Cadetsmum, I decided to drop politics before I got my results as it is my least useful subject and the one I enjoy the least. (I do enjoy it but not as much as the other ones.)

1 & 2. are the same point..
3. Therefore..why waste your time going for a degree anyway? Join up and see if you can't do it later.


johansen said:
The only good reason to study History at uni is for all of the free time you will have. You will have say 6 hours of lectures per week (if you attend).

True, but a History student is expected to do a lot of individual studying. You can only learn so much through lectures/seminars. The average History undergrad is expected to put around 15-20 hours of work, out of class. Not all plain sailing. Good fun nonetheless. :)

If you do choose to go to uni and go forward with your AIB, you will no doubt be avised to join an URNU, if your chosen university has one, that is.

The reason that the Royal Navy is keen for Warfare Officers to join pre-20 is because the crunch time for OOW jobs, where much more time is spent at sea away from home, collides with the age that graduate candidates (those who joined aged 24-25) are beginning to think about a family life.
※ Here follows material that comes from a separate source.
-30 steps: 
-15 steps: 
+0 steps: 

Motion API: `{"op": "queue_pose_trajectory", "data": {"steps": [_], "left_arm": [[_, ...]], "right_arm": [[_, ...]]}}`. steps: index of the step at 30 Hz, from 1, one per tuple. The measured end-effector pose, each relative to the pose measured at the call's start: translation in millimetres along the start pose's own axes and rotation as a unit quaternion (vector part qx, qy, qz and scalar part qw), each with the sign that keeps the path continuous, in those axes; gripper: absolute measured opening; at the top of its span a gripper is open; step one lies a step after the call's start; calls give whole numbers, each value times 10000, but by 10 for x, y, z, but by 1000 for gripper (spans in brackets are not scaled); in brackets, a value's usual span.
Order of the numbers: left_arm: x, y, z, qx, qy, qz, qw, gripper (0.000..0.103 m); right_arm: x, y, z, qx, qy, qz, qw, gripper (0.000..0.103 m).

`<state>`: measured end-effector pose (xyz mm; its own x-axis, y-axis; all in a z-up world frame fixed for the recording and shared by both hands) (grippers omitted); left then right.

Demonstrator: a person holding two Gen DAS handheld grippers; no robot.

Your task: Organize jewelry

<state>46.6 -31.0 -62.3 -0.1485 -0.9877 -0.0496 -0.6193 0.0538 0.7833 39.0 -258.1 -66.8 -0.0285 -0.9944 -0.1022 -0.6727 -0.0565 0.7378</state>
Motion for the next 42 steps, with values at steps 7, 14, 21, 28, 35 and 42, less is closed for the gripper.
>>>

They are finding that the balance wins in the favour of family and are therefore losing a fair few warfare officers.

To combat this, throughout initial training, non-graduates gain a Foundation Degree in Naval Studies, from Plymouth University, the points from this can then be carried over to the Open University to a full honours degree (albeit within agreed subjects). The PWO Course is now accredited to Masters Level with a small amount of additional work. This is the route that I am currently undertaking/intend to undertake, for me I feel it was the right decision, and instead of going to university for the sake of getting a degree and then joining the Royal Navy, I have got myself where I wanted to be 4 years early.
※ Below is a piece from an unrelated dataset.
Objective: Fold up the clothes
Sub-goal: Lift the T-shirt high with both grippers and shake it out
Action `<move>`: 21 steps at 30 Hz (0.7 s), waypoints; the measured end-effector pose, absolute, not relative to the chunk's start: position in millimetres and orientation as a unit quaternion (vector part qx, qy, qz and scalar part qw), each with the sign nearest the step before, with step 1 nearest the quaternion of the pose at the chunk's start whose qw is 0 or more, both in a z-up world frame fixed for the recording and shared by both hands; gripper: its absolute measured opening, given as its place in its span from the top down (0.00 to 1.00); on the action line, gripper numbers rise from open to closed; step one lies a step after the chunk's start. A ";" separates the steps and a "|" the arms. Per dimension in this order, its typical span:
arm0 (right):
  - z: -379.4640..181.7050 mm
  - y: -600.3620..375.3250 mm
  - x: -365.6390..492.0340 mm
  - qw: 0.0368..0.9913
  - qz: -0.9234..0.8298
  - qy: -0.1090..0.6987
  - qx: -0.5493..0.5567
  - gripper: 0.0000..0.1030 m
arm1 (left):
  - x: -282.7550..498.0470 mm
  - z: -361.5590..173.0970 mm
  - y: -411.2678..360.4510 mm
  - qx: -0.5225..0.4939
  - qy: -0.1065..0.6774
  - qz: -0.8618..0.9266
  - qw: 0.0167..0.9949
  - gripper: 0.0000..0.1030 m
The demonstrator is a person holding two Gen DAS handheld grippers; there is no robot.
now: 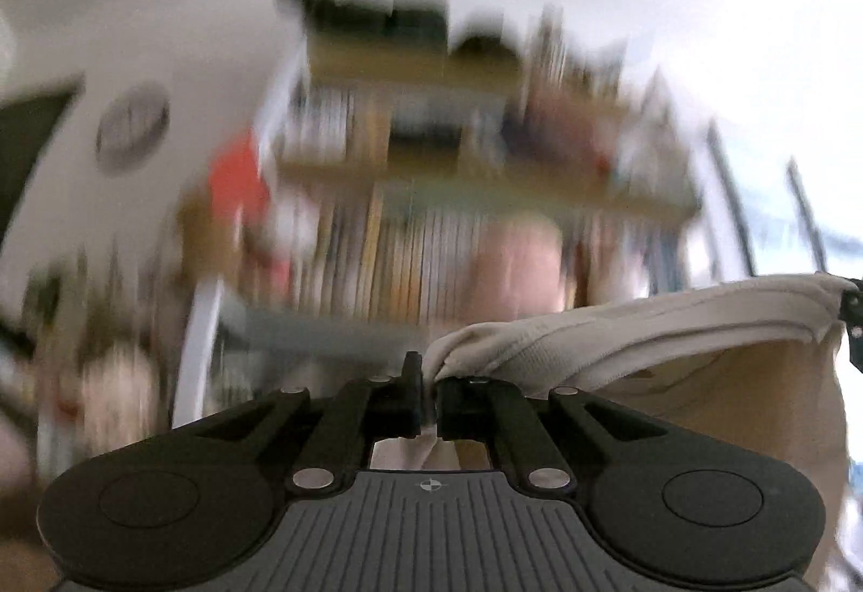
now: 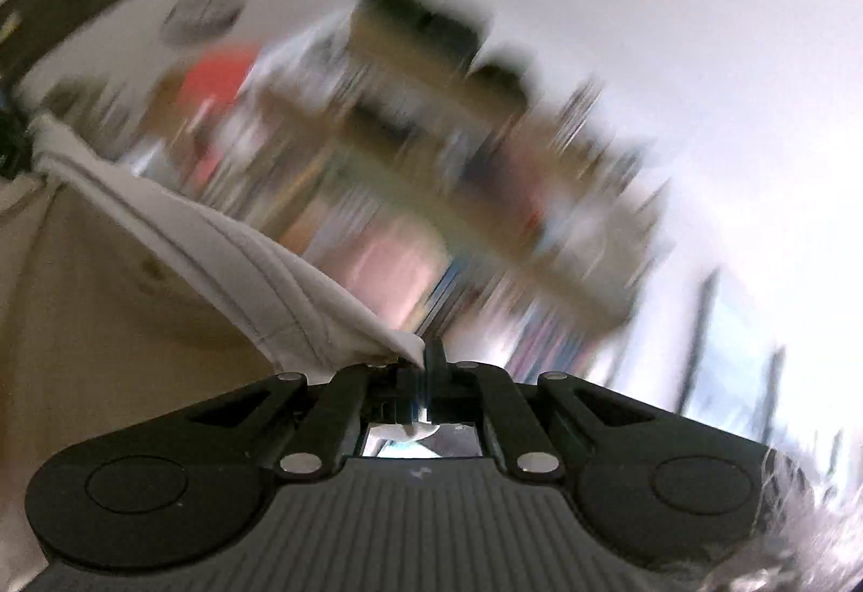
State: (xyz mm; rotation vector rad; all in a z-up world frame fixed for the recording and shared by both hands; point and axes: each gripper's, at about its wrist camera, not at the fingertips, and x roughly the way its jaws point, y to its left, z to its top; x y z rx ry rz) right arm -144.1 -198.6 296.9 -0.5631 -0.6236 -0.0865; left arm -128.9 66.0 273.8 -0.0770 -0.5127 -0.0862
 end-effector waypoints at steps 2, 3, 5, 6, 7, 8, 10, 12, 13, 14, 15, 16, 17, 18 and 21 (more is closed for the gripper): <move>320.4 -203.8 -171.2 0.895 -0.048 -0.365 -0.253 0.98 | -152.8 291.0 63.6 -0.028 -0.323 -0.038 0.945 0.96; 328.4 -206.7 -180.6 0.889 -0.047 -0.384 -0.246 0.98 | -162.6 297.7 63.7 -0.025 -0.350 -0.038 0.936 0.96; 337.8 -213.0 -192.2 0.883 -0.040 -0.405 -0.234 0.98 | -173.5 306.4 65.0 -0.022 -0.375 -0.041 0.926 0.95; 342.4 -216.2 -198.0 0.880 -0.036 -0.415 -0.228 0.98 | -174.9 309.0 66.3 -0.023 -0.376 -0.046 0.925 0.95; 345.6 -220.3 -198.7 0.884 -0.025 -0.412 -0.219 0.98 | -172.4 310.2 68.0 -0.027 -0.366 -0.053 0.929 0.95; 346.6 -223.9 -193.5 0.895 -0.009 -0.393 -0.211 0.98 | -167.0 309.6 69.4 -0.032 -0.350 -0.058 0.935 0.95; 340.8 -227.5 -171.3 0.922 0.024 -0.327 -0.207 0.98 | -140.3 298.5 71.1 -0.032 -0.283 -0.063 0.956 0.95; 321.7 -227.9 -133.2 0.950 0.057 -0.223 -0.209 0.98 | -103.8 276.9 75.5 -0.032 -0.184 -0.068 0.980 0.95; 307.9 -227.4 -111.5 0.961 0.074 -0.165 -0.207 0.98 | -83.1 260.2 78.2 -0.028 -0.123 -0.068 0.990 0.95; 289.5 -226.5 -89.8 0.969 0.090 -0.107 -0.203 0.98 | -62.4 243.4 80.9 -0.024 -0.062 -0.067 0.996 0.95; 265.5 -225.8 -67.2 0.974 0.105 -0.048 -0.197 0.98 | -42.5 222.3 82.7 -0.017 -0.003 -0.064 0.998 0.94; 238.3 -225.4 -43.3 0.974 0.119 0.012 -0.191 0.98 | -23.7 195.6 83.4 -0.007 0.051 -0.057 0.997 0.94; 209.6 -222.5 -24.5 0.971 0.128 0.061 -0.191 0.98 | -7.1 168.9 84.0 0.001 0.101 -0.052 0.994 0.94; 179.6 -217.4 -10.0 0.966 0.133 0.100 -0.198 0.98 | 6.6 141.9 84.5 0.006 0.144 -0.050 0.988 0.94; 107.5 -204.9 31.0 0.947 0.144 0.198 -0.206 0.98 | 40.9 83.6 77.3 0.028 0.236 -0.043 0.970 0.94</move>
It does have its disadvantages, I am effectively tied to the Royal Navy for longer than my return of service, as I will have to wait much longer, and work a bit harder to complete an Honours degree. However in my experience so far I believe that I have made the right decision. If you have a degree beforehand you may well find that in your Initial Training/being an OOW (as you certainly will be for some time in the early stages of your career) and the Royal Navy are not for you, with a degree you would be in a position to leave at the end of your RoS, and find a new career.

It is very much an individual's choice, I do not believe that a degree necessarily creates a better candidate, nor is a younger candidate a better candidate. If you are going for Warfare I would not count on getting a cadetship, they are extremely hard fought over.